As an example of how this changes the speed in a real-life application, here are the before and after measurements for the change to http.cookiejar.time2isoz:

>>> t = datetime.now().timestamp()
>>> %timeit cookiejar(None)  # Uses datetime.now
1.52 µs ± 16.2 ns per loop (mean ± std. dev. of 7 runs, 1,000,000 loops each)
>>> %timeit cookiejar_utc(None)  # Uses datetime.utcnow
1.32 µs ± 6.72 ns per loop (mean ± std. dev. of 7 runs, 1,000,000 loops each)

>>> %timeit cookiejar(t)  # Uses datetime.fromtimestamp
1.77 µs ± 24.2 ns per loop (mean ± std. dev. of 7 runs, 1,000,000 loops each)
>>> %timeit cookiejar_utc(t)  # Uses datetime.utcfromtimestamp
1.4 µs ± 5.75 ns per loop (mean ± std. dev. of 7 runs, 1,000,000 loops each)

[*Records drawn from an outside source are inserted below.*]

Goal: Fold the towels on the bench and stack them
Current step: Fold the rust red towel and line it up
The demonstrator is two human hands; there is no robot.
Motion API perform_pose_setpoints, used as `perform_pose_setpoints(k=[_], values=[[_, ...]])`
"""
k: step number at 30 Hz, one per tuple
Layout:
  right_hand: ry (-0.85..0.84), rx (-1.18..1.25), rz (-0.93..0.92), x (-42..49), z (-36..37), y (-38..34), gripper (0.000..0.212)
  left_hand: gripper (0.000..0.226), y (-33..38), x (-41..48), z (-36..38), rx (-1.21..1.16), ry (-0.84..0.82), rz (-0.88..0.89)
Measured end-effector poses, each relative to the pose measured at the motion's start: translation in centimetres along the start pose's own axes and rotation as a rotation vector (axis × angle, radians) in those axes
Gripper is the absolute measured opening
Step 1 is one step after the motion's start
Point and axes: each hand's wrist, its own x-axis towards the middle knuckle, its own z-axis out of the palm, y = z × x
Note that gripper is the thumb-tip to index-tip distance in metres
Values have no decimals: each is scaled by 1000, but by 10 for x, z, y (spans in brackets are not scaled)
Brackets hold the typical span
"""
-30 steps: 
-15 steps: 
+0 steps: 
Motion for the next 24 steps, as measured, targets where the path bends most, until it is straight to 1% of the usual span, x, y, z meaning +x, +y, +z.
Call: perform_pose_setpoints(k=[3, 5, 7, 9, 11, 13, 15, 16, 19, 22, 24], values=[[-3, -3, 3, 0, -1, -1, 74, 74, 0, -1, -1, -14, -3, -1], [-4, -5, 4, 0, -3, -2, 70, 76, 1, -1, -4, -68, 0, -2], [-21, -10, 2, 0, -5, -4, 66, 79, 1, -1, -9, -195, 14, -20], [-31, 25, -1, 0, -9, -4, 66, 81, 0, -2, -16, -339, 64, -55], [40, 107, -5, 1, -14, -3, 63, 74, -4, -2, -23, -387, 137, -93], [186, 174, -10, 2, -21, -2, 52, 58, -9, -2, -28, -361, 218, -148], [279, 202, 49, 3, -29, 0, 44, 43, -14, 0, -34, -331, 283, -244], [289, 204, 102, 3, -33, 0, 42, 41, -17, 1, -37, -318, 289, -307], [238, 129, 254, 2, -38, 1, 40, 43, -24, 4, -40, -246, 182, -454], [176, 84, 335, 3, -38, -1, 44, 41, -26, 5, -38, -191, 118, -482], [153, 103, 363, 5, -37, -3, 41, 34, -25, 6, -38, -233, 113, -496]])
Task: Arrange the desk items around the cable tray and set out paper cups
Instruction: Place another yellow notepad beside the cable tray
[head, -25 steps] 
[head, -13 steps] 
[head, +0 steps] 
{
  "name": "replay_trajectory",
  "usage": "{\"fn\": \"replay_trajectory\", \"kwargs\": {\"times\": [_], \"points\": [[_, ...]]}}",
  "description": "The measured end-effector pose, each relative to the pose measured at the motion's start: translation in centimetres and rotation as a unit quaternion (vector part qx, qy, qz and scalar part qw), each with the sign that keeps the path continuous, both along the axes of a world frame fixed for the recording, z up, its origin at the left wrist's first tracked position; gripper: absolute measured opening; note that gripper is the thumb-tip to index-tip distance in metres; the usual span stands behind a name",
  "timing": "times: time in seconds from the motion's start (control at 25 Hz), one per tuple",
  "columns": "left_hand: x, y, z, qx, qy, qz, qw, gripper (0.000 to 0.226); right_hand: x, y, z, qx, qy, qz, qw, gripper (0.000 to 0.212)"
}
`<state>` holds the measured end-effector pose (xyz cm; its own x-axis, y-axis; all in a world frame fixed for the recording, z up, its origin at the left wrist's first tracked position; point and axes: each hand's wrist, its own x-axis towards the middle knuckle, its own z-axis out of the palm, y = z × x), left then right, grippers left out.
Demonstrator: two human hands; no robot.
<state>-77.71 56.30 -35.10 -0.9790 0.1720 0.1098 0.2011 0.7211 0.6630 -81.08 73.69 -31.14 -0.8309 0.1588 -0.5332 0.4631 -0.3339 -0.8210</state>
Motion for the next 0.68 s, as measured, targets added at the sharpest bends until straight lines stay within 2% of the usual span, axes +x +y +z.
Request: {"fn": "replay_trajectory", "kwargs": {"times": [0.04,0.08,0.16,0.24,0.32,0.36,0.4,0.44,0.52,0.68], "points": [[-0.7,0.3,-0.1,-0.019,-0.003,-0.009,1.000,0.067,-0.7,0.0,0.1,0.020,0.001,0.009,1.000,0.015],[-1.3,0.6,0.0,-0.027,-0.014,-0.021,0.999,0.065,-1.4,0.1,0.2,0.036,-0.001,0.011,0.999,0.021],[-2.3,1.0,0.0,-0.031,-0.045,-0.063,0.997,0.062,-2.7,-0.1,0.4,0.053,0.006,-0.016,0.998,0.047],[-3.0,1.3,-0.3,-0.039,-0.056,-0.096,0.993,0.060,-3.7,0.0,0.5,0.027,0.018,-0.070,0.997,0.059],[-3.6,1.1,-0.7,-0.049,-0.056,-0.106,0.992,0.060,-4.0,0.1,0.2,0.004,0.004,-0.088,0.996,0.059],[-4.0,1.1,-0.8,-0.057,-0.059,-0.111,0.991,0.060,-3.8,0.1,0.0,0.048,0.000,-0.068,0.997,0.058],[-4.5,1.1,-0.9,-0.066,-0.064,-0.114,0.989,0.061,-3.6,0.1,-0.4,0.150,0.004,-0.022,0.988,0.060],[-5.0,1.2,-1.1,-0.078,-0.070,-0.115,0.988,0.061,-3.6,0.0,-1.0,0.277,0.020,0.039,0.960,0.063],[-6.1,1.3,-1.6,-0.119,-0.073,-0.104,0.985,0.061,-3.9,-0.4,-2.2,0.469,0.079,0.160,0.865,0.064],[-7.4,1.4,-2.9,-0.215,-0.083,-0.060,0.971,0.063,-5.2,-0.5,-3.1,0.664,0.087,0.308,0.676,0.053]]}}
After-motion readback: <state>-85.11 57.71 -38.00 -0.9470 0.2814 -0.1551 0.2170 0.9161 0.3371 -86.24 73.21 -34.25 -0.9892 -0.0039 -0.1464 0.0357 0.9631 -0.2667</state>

I'm still more or less convinced that this is useful to do, and I'd like to see if anyone complains that it's a major problem after the deprecation before worrying about these micro-optimizations.

pganssle added a commit that referenced this issue Apr 27, 2023
Using `datetime.datetime.utcnow()` and `datetime.datetime.utcfromtimestamp()` will now raise a `DeprecationWarning`.

We also have removed our internal uses of these functions and documented the change.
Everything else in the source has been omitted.